Set down exactly the lines below, from the one containing "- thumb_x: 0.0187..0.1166" through the final line, and include no others.
** Material provided follows **
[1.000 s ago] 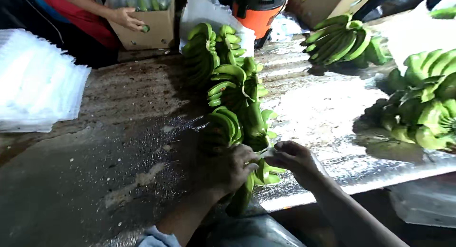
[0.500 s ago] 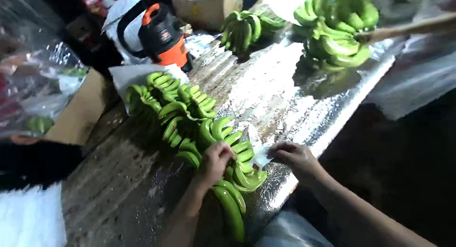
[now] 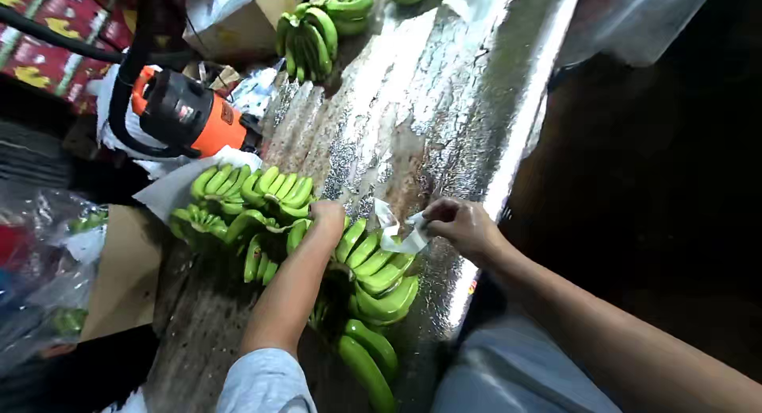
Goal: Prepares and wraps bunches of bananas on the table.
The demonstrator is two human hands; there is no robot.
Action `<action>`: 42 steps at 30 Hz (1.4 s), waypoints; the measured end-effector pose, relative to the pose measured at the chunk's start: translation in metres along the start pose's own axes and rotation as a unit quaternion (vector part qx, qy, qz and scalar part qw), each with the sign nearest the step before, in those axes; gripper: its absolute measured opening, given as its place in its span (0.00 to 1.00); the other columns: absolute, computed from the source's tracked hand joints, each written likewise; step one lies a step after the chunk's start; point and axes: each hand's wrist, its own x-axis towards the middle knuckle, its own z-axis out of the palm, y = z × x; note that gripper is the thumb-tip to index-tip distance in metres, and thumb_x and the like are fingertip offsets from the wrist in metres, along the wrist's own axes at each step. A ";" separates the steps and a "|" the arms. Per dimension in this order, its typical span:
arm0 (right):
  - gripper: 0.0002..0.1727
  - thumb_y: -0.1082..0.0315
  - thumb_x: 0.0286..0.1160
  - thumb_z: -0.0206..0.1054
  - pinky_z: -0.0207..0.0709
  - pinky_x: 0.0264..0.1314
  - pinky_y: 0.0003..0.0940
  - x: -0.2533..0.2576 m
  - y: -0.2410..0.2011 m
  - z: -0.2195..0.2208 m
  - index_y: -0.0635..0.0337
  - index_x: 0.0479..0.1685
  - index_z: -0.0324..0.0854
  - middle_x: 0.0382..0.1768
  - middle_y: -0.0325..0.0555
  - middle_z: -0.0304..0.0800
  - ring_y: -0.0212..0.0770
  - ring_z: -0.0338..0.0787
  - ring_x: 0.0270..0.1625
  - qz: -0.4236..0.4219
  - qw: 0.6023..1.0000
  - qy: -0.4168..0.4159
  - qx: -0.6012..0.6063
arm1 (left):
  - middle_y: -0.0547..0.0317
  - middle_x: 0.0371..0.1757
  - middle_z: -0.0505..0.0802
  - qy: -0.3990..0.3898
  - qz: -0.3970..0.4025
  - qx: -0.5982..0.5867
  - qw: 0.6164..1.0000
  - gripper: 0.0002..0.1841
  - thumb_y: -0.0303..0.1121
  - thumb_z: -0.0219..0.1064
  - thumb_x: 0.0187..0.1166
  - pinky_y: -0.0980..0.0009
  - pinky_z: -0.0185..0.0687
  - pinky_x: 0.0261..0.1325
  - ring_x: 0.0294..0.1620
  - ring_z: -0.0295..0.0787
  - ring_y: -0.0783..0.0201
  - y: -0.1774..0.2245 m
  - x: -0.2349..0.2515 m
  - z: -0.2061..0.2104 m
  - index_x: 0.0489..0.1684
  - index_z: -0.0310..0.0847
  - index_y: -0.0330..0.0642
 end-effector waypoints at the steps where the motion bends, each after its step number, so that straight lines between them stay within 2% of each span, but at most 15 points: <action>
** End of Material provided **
**Response box**
  - thumb_x: 0.0187..0.1166
  - pinky_y: -0.0980..0.0009
  - pinky_z: -0.0185..0.0687
  - pinky_x: 0.0261..0.1325
  - ring_x: 0.0294..0.1620
  - ring_z: -0.0295..0.0787
  - ring_y: -0.0783..0.0201
  - y: -0.1774..0.2245 m
  - x: -0.2349..0.2515 m
  - z: -0.2061..0.2104 m
  - index_x: 0.0489..0.1684
  - index_z: -0.0310..0.0847
  - index_y: -0.0330..0.0642
 end-effector waypoints at the steps where the motion bends, each after its step number, so that straight lines between them stay within 2% of each span, but at most 15 points: <action>

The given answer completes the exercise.